====== Dataset extract ======

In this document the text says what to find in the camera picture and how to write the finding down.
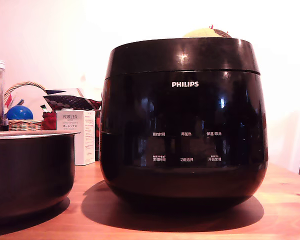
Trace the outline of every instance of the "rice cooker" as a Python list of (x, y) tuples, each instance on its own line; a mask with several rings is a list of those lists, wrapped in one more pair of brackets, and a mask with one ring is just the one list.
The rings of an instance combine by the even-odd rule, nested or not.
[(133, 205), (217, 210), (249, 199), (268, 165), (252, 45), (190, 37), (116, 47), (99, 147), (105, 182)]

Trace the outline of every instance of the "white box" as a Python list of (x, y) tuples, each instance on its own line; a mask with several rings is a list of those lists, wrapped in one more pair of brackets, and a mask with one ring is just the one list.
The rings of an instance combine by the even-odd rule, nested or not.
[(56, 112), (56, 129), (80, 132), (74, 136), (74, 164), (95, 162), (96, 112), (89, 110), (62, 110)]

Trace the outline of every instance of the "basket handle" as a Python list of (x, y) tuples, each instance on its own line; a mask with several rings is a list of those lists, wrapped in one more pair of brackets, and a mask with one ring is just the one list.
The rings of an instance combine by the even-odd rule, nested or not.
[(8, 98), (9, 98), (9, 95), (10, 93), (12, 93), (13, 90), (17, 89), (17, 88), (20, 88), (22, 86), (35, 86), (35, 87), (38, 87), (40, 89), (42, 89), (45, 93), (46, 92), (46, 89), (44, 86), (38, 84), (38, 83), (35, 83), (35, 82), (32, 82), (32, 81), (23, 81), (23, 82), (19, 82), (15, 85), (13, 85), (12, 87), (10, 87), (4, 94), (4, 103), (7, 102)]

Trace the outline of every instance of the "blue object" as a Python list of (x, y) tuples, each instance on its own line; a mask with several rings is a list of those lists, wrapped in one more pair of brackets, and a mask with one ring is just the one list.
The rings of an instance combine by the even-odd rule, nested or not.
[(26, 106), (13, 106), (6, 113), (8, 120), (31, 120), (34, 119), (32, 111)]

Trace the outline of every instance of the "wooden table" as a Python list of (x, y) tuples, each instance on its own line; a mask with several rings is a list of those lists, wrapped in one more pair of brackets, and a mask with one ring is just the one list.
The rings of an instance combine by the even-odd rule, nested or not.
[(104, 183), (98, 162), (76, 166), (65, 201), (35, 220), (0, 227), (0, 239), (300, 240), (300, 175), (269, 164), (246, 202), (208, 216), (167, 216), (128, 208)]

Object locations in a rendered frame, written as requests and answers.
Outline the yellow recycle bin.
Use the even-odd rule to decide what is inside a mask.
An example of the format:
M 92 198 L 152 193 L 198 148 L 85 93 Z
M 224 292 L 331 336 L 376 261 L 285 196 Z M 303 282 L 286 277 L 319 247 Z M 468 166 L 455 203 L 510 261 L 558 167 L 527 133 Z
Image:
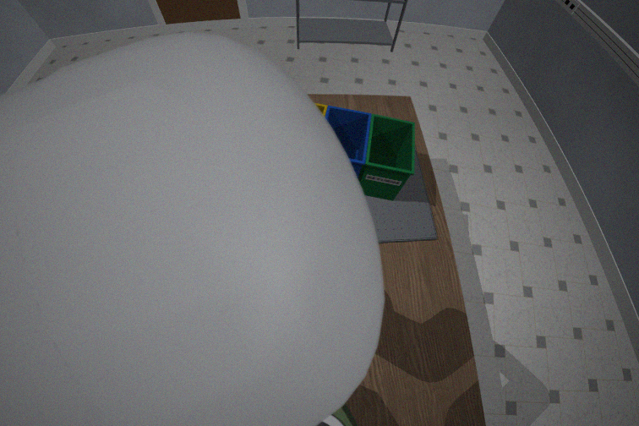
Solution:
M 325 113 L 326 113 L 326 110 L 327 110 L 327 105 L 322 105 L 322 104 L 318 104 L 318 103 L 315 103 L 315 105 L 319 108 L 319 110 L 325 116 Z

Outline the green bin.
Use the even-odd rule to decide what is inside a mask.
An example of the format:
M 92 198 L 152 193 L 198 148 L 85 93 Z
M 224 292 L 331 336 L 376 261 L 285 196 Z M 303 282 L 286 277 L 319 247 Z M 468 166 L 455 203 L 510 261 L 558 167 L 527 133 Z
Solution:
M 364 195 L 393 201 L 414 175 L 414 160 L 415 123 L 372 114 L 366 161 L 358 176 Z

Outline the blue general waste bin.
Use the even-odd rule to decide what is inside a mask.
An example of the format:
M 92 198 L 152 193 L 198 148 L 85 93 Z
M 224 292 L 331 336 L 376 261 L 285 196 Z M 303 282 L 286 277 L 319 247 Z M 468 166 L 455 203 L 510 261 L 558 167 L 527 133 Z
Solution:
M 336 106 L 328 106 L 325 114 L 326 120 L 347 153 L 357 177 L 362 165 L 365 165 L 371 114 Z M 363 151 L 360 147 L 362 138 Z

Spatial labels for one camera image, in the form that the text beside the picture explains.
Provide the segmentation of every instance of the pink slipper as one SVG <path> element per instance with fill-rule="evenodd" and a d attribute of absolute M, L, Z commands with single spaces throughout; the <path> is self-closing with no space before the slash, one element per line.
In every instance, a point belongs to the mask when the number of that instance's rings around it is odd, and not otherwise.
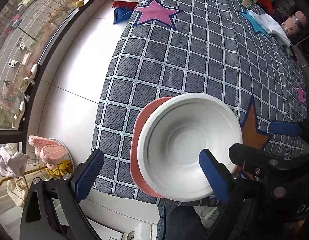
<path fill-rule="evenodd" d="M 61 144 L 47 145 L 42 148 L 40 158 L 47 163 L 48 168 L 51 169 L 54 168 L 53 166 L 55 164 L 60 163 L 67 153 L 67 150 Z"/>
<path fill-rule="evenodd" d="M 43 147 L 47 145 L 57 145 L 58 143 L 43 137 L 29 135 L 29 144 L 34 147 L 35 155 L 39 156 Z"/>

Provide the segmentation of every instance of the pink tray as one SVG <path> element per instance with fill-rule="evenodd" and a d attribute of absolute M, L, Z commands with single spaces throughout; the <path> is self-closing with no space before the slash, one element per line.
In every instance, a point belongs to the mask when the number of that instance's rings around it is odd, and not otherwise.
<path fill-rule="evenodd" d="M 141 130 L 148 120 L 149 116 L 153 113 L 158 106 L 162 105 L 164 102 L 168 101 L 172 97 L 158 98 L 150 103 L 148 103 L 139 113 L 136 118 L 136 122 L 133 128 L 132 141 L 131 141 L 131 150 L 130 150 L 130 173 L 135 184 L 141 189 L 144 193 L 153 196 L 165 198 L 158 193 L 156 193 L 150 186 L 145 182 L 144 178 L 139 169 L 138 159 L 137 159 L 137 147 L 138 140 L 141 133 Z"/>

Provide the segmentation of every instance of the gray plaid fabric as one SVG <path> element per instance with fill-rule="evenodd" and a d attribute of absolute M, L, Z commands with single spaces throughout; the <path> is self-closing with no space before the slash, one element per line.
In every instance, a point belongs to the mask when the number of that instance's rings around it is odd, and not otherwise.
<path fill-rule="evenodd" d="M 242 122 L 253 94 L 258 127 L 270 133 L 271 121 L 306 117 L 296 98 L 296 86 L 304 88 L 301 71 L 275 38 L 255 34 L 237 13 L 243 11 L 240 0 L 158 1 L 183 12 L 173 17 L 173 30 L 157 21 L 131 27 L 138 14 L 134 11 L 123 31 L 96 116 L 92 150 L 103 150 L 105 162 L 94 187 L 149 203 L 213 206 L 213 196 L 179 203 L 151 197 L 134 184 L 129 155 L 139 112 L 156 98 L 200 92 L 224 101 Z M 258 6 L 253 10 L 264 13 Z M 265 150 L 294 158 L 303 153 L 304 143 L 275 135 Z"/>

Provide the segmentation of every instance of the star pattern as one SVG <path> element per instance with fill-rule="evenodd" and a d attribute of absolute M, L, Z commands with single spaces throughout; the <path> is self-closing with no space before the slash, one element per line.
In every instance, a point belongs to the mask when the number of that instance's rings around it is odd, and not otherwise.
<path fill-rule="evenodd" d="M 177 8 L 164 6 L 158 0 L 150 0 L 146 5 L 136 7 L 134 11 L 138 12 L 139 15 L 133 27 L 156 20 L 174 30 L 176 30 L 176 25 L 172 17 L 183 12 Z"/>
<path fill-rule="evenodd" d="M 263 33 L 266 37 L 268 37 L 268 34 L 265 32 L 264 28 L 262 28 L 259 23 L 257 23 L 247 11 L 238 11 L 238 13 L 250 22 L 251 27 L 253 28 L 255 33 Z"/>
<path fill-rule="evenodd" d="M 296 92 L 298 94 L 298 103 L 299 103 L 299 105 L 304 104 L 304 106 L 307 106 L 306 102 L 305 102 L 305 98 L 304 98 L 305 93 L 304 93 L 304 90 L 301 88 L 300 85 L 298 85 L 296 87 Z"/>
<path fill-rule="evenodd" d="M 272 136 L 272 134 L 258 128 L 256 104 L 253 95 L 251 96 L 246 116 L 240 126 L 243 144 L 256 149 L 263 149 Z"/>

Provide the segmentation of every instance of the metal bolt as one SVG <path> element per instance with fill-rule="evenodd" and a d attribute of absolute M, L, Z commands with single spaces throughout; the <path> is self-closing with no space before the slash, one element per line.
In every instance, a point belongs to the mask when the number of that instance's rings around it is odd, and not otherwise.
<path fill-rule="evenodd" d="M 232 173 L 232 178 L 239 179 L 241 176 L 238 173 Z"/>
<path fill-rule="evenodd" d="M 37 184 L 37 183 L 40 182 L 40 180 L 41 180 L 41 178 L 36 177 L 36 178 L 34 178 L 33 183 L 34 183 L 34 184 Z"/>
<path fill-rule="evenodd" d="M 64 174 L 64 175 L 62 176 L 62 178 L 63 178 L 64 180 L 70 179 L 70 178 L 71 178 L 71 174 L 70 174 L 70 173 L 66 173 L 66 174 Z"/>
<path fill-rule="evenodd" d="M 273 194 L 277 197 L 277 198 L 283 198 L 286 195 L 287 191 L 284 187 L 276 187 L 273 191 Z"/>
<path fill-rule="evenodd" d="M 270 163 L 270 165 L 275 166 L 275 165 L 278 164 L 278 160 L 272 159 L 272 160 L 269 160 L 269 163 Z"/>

======

Your response should contain each line of the entries above that holds the string "picture".

In this document the text says what to find in the camera picture and how to write the finding down.
Spatial labels for one camera image, in the form that the text beside the picture explains.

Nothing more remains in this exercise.